Are religions part of the problem, or the solution, when it comes to the establishment of a just global society?
The critics have much at their
disposal. They point to religious zealots who willingly fly planes
into buildings filled with defenceless women and men. They point
to equally zealous believers who have endorsed other planes to
kill equally defenceless Afghan women and men.
Read any newspaper today, and then ask yourself: Will Jews and
Muslims inevitably be at war in the Middle East? Can Protestants
and Catholics in Northern Ireland be counted on to keep their
fragile peace? Will India's Hindus and Muslims rampage against
each other until none are left standing?
In the end, this melancholy tallying of deaths in the name of
various gods does no one a service; least of all the divine being
they claim to follow. Critics remind us that religions have long
caused more grief than good. For them, the best hope for a truly
global society will come when religious beliefs are discarded
in favour of reasoned discourse. We call this secularization (or
the "western project"), and many consider it to be part
and parcel of what it means to be truly modern.

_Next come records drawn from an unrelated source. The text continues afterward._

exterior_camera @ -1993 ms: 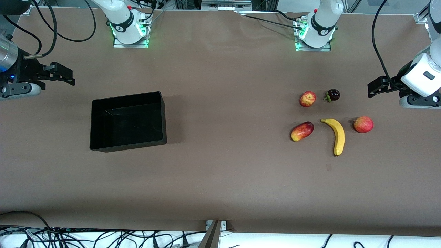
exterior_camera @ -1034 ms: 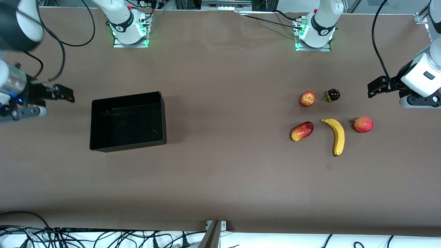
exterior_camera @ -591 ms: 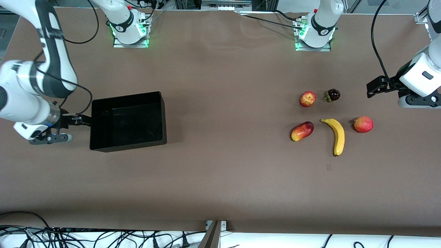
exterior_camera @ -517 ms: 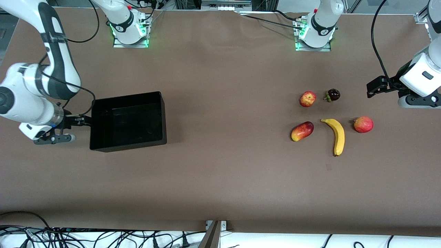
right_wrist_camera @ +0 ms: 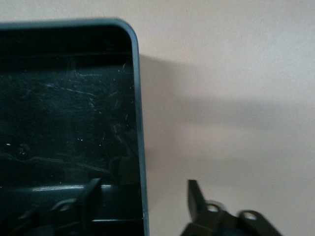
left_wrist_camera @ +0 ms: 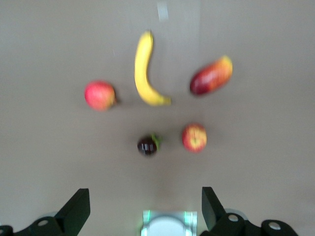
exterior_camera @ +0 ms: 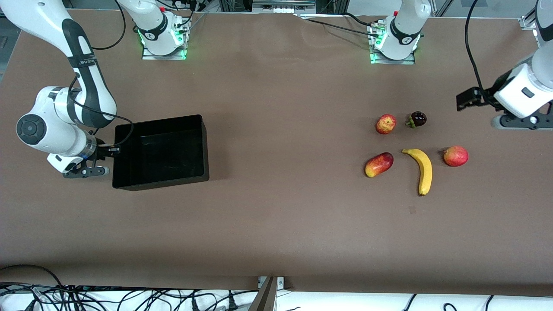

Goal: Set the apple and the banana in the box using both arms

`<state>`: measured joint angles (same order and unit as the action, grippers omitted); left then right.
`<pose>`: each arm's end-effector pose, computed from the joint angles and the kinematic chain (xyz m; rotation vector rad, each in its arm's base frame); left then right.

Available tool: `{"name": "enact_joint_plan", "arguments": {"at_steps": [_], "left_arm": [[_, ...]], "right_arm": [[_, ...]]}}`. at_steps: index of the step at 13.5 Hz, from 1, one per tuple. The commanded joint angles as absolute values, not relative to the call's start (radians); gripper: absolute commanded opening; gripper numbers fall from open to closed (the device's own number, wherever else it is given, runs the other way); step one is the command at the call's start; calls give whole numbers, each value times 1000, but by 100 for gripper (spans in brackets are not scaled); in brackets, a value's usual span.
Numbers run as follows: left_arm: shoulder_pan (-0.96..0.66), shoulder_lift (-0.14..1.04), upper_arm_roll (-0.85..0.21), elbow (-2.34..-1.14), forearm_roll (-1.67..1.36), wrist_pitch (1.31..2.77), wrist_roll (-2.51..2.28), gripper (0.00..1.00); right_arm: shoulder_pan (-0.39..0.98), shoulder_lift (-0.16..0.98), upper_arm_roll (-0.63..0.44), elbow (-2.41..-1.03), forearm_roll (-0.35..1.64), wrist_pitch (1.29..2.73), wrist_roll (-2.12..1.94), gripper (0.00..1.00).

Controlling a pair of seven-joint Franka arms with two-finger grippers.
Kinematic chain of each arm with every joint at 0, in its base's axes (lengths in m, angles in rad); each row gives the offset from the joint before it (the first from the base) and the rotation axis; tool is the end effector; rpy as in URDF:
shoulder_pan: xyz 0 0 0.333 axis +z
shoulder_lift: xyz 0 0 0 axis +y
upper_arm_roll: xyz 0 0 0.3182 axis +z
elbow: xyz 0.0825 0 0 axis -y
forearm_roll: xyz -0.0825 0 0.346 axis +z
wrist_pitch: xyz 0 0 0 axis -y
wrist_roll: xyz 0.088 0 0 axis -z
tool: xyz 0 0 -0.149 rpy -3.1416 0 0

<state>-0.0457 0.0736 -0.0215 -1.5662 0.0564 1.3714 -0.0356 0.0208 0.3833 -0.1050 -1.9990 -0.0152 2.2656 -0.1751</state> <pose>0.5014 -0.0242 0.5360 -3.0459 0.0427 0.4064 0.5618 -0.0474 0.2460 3.0961 0.1652 -0.1869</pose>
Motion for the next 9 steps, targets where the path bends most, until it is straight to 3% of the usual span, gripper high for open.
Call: {"name": "enact_joint_plan", "arguments": {"at_steps": [1, 2, 3, 6, 9], "left_arm": [[-72, 126, -54, -1568, 58, 1256, -66, 100], [-71, 153, -55, -1568, 58, 1261, -67, 100], [-61, 182, -55, -1572, 58, 1284, -66, 100], [-55, 196, -55, -1695, 57, 1441, -64, 100], [-55, 183, -55, -1866, 57, 1619, -67, 100]], "right_arm": [[6, 373, -98, -2029, 3, 2284, -201, 33], [3, 374, -98, -2032, 3, 2283, -201, 20], [3, 373, -98, -2031, 3, 2276, -199, 0], [5, 365, -89, -1987, 6, 2249, -195, 0], [23, 371, -51, -1835, 87, 2082, -193, 0]]}}
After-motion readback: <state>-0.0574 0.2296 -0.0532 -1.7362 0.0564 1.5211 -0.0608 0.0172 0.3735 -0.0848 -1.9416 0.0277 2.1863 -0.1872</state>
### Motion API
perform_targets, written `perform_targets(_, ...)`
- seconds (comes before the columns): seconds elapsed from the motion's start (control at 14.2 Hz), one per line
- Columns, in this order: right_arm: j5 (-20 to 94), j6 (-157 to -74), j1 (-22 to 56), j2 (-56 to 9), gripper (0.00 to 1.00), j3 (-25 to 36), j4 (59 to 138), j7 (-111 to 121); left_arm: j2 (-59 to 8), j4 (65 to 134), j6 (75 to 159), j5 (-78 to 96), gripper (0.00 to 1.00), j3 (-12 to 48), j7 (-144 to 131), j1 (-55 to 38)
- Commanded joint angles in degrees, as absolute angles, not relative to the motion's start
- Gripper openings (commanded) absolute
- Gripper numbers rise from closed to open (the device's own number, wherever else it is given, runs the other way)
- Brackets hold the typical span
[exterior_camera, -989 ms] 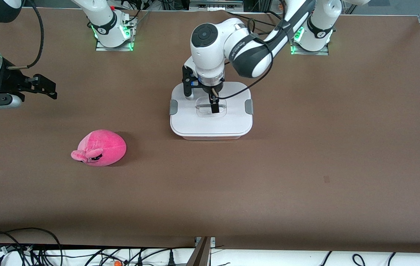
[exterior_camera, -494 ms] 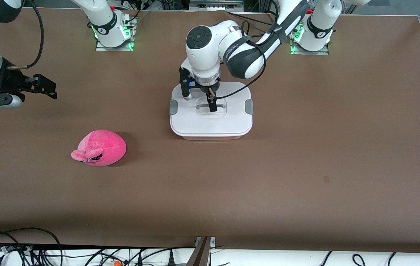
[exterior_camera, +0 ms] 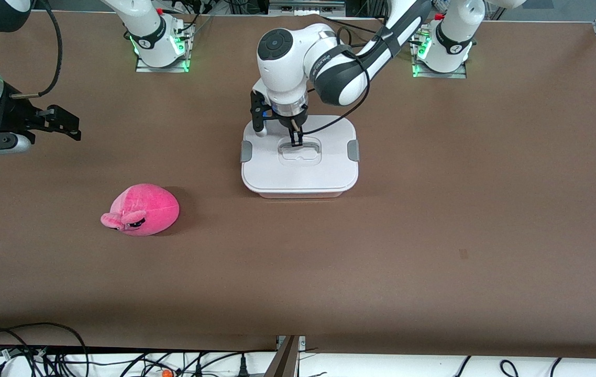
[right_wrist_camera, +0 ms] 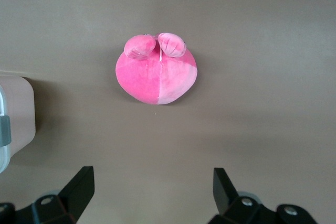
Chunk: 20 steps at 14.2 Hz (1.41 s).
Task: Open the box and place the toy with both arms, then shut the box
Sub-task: 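Lift the lid with the left gripper and set it beside the box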
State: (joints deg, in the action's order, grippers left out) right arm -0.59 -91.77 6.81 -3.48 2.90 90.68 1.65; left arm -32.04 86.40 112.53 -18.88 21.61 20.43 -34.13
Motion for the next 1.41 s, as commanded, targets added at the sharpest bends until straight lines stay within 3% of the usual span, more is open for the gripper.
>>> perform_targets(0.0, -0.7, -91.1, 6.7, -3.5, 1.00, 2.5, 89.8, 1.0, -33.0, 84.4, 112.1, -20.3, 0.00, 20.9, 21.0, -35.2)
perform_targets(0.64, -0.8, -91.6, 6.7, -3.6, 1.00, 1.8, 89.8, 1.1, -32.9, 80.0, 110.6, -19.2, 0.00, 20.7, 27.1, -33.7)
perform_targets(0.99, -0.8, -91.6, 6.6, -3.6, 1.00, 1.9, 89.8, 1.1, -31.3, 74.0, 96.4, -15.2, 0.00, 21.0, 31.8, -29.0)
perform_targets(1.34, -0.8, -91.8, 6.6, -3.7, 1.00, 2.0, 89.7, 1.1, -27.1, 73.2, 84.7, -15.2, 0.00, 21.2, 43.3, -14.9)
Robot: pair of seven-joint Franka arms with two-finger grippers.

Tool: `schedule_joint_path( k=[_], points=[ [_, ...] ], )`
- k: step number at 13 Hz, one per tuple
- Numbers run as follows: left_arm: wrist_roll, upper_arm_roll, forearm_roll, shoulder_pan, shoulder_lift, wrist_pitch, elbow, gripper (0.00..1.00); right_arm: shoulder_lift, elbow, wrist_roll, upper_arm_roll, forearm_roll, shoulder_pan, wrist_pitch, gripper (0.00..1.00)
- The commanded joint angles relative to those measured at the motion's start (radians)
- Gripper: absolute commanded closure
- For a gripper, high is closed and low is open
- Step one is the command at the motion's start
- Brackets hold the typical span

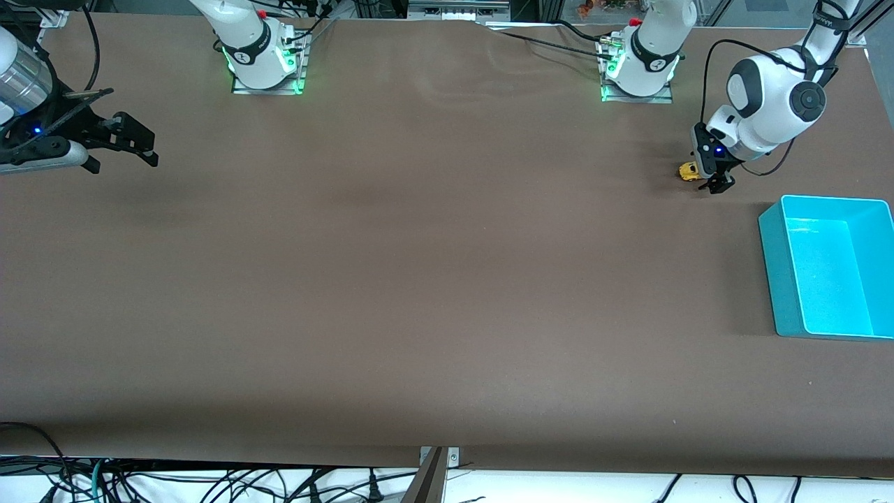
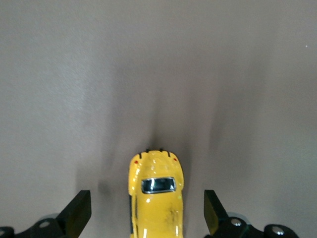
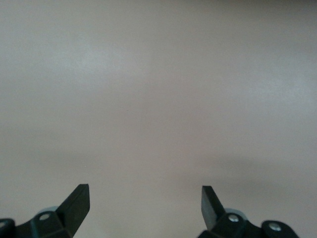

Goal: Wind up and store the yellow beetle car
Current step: 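Lift the car with the left gripper and carry it to the cyan box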

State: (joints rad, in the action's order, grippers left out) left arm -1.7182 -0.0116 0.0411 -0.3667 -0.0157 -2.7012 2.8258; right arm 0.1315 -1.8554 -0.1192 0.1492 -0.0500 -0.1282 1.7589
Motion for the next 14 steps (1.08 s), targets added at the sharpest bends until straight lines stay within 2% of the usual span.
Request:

Many argue that, in fact, religious belief will gradually, inevitably
disappear. They point to the decline of churchly attendance in
cities over villages. Thus, they portray the Taliban as a pathetic
last gasp that will not be able to stop the creation of a truly
global, secular, culture. And good riddance!

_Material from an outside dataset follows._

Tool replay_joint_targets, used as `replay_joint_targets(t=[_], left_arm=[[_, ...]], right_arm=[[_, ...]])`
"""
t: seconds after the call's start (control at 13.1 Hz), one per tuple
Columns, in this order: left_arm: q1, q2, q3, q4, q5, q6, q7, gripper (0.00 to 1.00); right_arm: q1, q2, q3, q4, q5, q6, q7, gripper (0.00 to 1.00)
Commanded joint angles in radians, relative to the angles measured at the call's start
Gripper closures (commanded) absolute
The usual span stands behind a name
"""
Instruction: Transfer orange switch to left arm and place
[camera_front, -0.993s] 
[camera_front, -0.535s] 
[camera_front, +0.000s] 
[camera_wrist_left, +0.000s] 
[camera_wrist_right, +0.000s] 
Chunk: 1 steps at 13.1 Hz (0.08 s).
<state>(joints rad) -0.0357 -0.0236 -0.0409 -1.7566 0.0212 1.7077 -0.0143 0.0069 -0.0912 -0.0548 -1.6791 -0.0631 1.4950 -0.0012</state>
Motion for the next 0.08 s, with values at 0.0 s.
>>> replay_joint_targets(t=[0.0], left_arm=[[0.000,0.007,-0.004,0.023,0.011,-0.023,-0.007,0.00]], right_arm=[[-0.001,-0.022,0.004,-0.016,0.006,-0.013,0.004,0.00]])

Put it all together and you have a most persuasive argument. It
also happens to be wrongheaded, at least if you accept the findings
of a growing body of scholars. Their arguments are worth considering.
They begin with the simple and unassailable truth: some religions,
or denominations, might be disappearing, but religious belief
seems to be as strong as ever. A recent article in the The Atlantic
Monthly has pointed to the veritable explosion of new religious
beliefs in our time. It includes a bewildering array of newer
Christian and Muslin denominations, including the Taliban and
those very Christian evangelicals who seek to incinerate them.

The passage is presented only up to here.